2 sayfadan 1. sayfa

DEĞİŞEN ZAMAN MI? YOKSA BİZLER Mİ.....?

İletiTarih: Pzr Şub 05, 2012 7:16 pm
Hacegan__
Evet teknoloji çağında yaşıyoruz...Herşeyimiz var...Evlerimizde Bilgisayar, Televizyon, Şahsi telefonlarımız, Bir sürü araç bizim hizmetimize sunulmuş...
Bukadar teknolojinin içinde rahatımız yerindemi?
Huzurumuz varmı?
Sağlığımız yerindemi?
Yeterince iletişim kurabiliyormuyuz?
Alilemize dostlarımıza yeterince vakit ayırabiliyormuyuz?

Şöyle bir göz atacak olursak bizlerden neler aldı yada neler kazandırdı..Evet bizlere birçok faydası var ..İnkar edilemeyecek kadar çok..
Ama düşünelimki evimize bir konuğumuz geldi akrabamız, dostumuz vs...Nasıl bir iletişim kuruyoruz...Evdeki sohbet muhabbet ortamı nasıl...
Genellikle tv açık, gözler tv’de herkez oraya odaklanmış bişeyler izliyor. Gençlerde bilgisayar başında oturmuş sanal iletişimde...
Ama konuğumuz bizi görmeye gelmişti..Muhabbet edicektik biz...
Ev sahibide menun, konukta memnun durumdan..

Neden bu hale geldik diye sorguluyorum bazen..Ben kendi hayatımda Yaşlı büyüklerimi dinlemeyi çok seviyorum..Onların anlatım tarzlarını çok seviyorum..
Ve eski yaşam tarzlarını anlatınca...Bir yaşlı diyor ki

-Evlerimizde ışık yoktu...Gece gaz lambalarının ışığında oturduk...Eve gelen misafirlerle öyle bir muhabbet ortamı olurduki..Sohbet bambaşkaydı..
İçilen çayın tadı bile bambaşkaydı...Akraba ziyareti vardı...Eski zaman çok başkaydı çok diyorlar..
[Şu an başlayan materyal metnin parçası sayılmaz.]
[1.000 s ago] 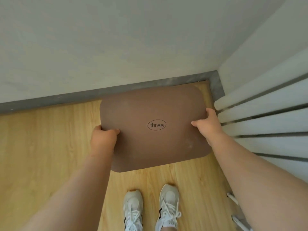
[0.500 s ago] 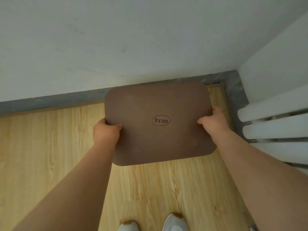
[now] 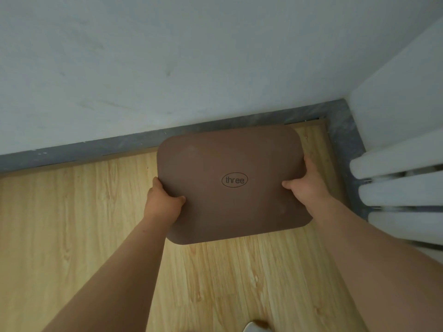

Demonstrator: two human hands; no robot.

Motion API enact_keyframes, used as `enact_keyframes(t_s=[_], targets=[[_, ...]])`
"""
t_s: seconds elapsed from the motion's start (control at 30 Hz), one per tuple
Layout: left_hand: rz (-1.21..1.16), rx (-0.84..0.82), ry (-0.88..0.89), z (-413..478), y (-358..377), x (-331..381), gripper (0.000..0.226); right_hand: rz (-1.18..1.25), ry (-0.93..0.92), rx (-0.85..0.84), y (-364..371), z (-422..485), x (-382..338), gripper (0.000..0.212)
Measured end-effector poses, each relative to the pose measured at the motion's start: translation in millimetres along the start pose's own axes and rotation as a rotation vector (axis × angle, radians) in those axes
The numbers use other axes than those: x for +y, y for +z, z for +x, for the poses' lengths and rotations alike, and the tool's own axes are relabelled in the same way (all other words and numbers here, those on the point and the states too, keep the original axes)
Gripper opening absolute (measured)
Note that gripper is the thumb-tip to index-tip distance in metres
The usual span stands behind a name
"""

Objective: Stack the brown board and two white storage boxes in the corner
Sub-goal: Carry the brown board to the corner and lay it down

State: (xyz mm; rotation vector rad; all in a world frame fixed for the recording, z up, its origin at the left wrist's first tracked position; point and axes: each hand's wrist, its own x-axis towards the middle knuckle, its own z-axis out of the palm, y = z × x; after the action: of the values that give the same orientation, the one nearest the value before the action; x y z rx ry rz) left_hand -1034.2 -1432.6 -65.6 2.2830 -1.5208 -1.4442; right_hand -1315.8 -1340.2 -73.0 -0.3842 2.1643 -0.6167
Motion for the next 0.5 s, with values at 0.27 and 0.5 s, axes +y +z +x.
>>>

Pekala değişen zamanmı? Yoksa bizlermi?

Çokmu meşguluz? Birbirimize vakit ayıramıyoruz..

İşlerimiz hiç bitmiyormu? İşlerden kalan vakitte yapılan şey nedir?

İşlerimizden kalan vakitte yapılan herkez evine çekiliyor ya tv başında yada pc....

Yine eski bir büyük söylüyor..Yaklaşık 20-25 yıl öncesi diyebilirim...

-Apartmanda kimsenin evinde televizyon yoktu..Sadece falanca kişi almıştı..Ve akşamları onun evine televizyon izlemeye giderdi herkez..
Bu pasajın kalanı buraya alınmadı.